Status: Accepted
Authors: Provenant team
Supersedes: None
Current contract owner:
../TESTING_STRATEGY.mddefines the live test-layer taxonomy, golden-fixture ownership rules, and current CI commands. This ADR records the decision to use golden tests as part of the verification model.
We need a reliable way to verify that Provenant produces output functionally equivalent to the Python ScanCode Toolkit reference implementation. Key challenges:
- Feature Parity Verification - How do we prove our parsers extract the same data?
- Regression Prevention - How do we catch unintended behavior changes?
- Edge Case Coverage - How do we ensure rare formats and corner cases work?
- Architectural Differences - How do we handle intentional implementation differences?
The Python reference implementation has extensive test data and expected outputs, but our Rust implementation may legitimately differ in structure (e.g., single package vs array, field ordering).
We use golden testing where parsers are validated against reference outputs from ScanCode Toolkit, with documented exceptions for intentional architectural differences.
┌──────────────────┐
│ testdata/ │
│ npm/package.json │
│ │
└────────┬─────────┘
│
├─────────────────────────┐
│ │
▼ ▼
┌──────────────────┐ ┌──────────────────┐
│ Python ScanCode │ │ Provenant │
│ │ │ │
│ scancode -p ... │ │ NpmParser:: │
│ │ │ extract_first_ │
└────────┬─────────┘ └────────┬─────────┘
│ │
▼ ▼
┌──────────────────┐ ┌──────────────────┐
│ expected.json │ │ actual output │
│ (reference) │ │ │
└────────┬─────────┘ └────────┬─────────┘
│ │
└─────────┬───────────────┘
│
▼
┌─────────────┐
│ JSON diff │
│ comparison │
└─────────────┘
1. Generate Reference Output (historical example for one-time setup per test case):
Set up the reference submodule, run the corresponding ScanCode command once, and save the resulting reference fixture alongside the Rust-owned test data.
2. Create Golden Test (in Rust):
Create a focused test that loads one fixture, runs the owning parser or subsystem entry point, and compares against the expected artifact or semantic projection.

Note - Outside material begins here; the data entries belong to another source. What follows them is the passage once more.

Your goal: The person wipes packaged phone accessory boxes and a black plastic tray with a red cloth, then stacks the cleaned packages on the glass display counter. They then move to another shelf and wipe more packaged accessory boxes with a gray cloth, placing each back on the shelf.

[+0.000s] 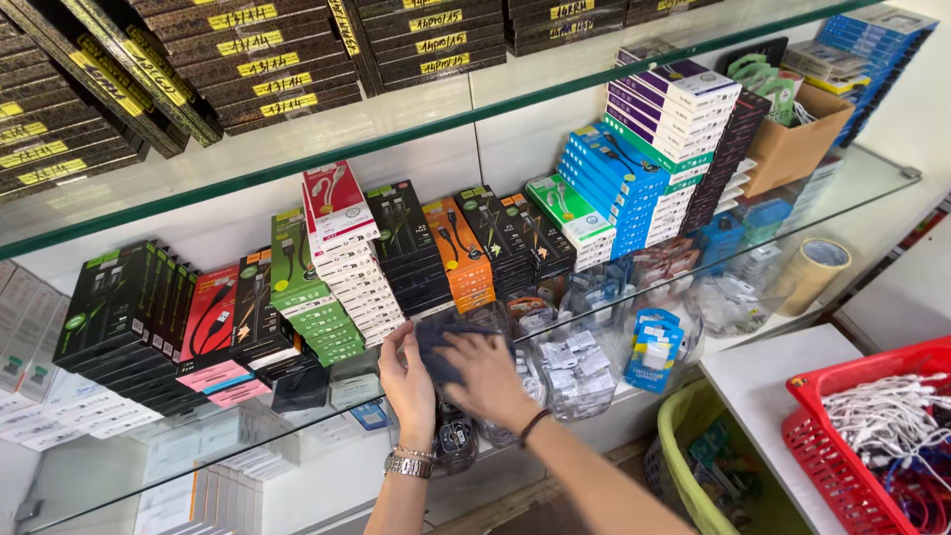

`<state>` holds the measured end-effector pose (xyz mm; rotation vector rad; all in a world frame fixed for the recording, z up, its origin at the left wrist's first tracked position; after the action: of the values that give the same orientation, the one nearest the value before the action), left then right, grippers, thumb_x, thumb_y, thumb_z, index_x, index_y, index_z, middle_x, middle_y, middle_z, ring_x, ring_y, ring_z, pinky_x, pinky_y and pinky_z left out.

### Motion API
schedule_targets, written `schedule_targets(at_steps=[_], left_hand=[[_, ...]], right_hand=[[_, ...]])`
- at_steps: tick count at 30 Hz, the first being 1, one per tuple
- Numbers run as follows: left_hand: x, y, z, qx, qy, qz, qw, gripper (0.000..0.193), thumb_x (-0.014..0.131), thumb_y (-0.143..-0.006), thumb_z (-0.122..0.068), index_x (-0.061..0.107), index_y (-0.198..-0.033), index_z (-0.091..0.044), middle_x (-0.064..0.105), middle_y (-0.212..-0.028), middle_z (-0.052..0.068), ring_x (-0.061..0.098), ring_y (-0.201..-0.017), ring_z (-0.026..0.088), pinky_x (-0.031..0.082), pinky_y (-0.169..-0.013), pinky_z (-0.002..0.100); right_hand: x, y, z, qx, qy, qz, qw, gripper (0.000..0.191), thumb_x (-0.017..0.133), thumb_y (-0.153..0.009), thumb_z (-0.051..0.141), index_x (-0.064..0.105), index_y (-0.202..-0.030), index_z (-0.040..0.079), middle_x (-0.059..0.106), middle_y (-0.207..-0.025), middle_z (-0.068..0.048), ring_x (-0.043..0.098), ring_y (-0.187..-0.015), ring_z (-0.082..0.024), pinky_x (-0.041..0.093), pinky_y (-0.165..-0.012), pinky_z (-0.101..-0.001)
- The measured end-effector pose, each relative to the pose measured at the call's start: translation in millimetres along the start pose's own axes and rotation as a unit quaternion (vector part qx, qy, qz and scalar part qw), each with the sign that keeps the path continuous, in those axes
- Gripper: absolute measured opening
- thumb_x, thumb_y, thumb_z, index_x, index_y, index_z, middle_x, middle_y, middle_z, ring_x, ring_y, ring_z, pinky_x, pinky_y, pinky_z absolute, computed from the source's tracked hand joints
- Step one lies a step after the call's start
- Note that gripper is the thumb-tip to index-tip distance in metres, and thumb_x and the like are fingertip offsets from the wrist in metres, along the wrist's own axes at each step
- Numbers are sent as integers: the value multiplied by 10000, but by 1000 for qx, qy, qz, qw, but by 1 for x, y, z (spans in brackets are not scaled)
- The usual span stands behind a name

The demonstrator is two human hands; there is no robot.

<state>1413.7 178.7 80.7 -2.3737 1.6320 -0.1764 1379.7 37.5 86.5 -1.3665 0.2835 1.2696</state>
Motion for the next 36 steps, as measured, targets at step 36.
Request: schedule_targets(at_steps=[36], left_hand=[[-99, 6, 18, -23, 57, -79, 995, 292, 463, -1076, -175, 618, -1230, 19, 696, -1203, 105, 588, -1069, 172, 446, -946, 305]], right_hand=[[37, -23, -4, 69, 28, -9, 997, 610, 764, -770, 244, 582, -1317, 42, 572, -1405, -202, 505, -1303, -398, 348, -1073, -524]])
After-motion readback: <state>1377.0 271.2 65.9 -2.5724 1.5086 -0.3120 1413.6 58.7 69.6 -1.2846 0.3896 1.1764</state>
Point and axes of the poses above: each hand's wrist, its own y-axis away from the middle knuckle, its own x-axis out of the palm, z = x × y, the point moved 2 cm from there along -y, towards the middle knuckle
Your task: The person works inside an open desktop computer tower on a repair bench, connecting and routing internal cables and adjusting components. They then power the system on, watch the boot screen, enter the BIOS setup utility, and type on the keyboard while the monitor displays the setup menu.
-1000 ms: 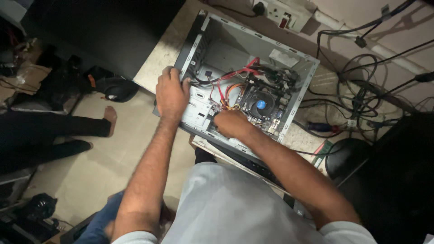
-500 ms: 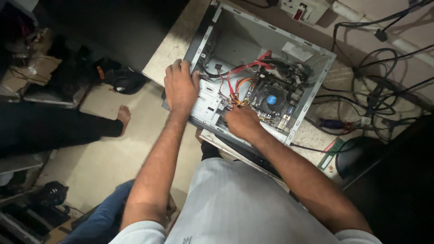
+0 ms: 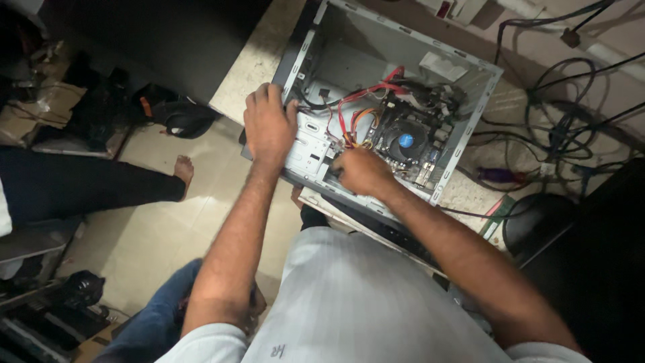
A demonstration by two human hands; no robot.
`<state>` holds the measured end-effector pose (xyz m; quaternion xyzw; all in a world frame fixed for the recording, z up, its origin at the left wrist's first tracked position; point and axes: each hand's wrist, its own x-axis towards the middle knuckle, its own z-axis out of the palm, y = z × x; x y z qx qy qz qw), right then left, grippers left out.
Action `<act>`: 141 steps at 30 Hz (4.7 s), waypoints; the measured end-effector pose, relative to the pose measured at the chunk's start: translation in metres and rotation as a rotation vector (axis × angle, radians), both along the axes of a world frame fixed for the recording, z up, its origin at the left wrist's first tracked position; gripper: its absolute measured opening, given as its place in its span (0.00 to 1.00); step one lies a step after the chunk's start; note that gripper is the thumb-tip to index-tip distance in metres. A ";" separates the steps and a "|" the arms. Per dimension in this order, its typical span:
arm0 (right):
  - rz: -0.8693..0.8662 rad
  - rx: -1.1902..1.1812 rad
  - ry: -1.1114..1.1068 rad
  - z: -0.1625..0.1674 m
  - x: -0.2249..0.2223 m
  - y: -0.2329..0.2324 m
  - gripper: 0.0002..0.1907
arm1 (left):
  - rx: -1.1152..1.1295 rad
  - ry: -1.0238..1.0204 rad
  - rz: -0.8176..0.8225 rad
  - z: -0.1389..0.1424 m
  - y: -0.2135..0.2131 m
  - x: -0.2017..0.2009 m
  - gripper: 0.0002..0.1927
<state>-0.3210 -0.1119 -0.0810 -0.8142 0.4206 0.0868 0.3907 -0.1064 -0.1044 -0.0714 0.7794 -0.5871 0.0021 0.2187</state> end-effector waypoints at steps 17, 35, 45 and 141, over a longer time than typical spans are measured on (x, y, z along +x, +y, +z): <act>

3. Handle Intentional Differences:
Document intentional differences directly in the test metadata or fixture ownership notes so the exception is explicit and reviewable.
src/parsers/
├── npm.rs # Implementation
├── npm_test.rs # Unit tests
└── npm_golden_test.rs # Golden tests
testdata/
├── npm/
│ ├── package.json # Test input
│ ├── package-lock.json
│ └── yarn.lock
└── expected/
├── npm-package.json # Reference output
├── npm-lockfile.json
└── npm-yarn.json
-
Feature Parity Proof
- Direct comparison with Python reference
- Catches missing fields or incorrect values
- Validates edge case handling
-
Regression Prevention
- Any change that breaks compatibility is caught immediately
- Prevents accidental feature removal
- Safe refactoring with confidence
-
Documentation of Differences
- Ignored tests document WHY we differ from Python
- Architectural decisions are explicit
- Future maintainers understand context
-
Real-World Test Data
- Uses actual package manifests from ecosystems
- Covers edge cases found in production
- Validates against proven reference implementation
-
Continuous Validation
- Pre-commit hooks run fast local quality gates (format/lint/docs checks)
- CI validates on every push
- Automated regression detection
-
Test Maintenance
- Must regenerate expected outputs if Python changes
- Need to document intentional differences
- Acceptable: Worth the confidence in correctness
-
Blocked Tests
- Some tests blocked on detection engine (license normalization)
- Can't validate full output until detection is implemented
- Acceptable: Unit tests validate extraction correctness
-
JSON Structure Differences
- Must handle field ordering differences
- Some fields may be legitimately different (e.g., array vs single object)
- Mitigated: Custom comparison logic, documented exceptions
Python Approach: represent the manifest result as multiple package-like records.
Rust Approach: normalize the same information into one package record with dependency edges.
Rationale: Both are valid representations. Rust uses normalized PackageData struct for consistency. Validated via comprehensive unit tests.
Decision: Document the difference and rely on the appropriate test layer.
For Swift, parser-only goldens may still need special handling because the Rust implementation intentionally models a graph differently from older Python expectations.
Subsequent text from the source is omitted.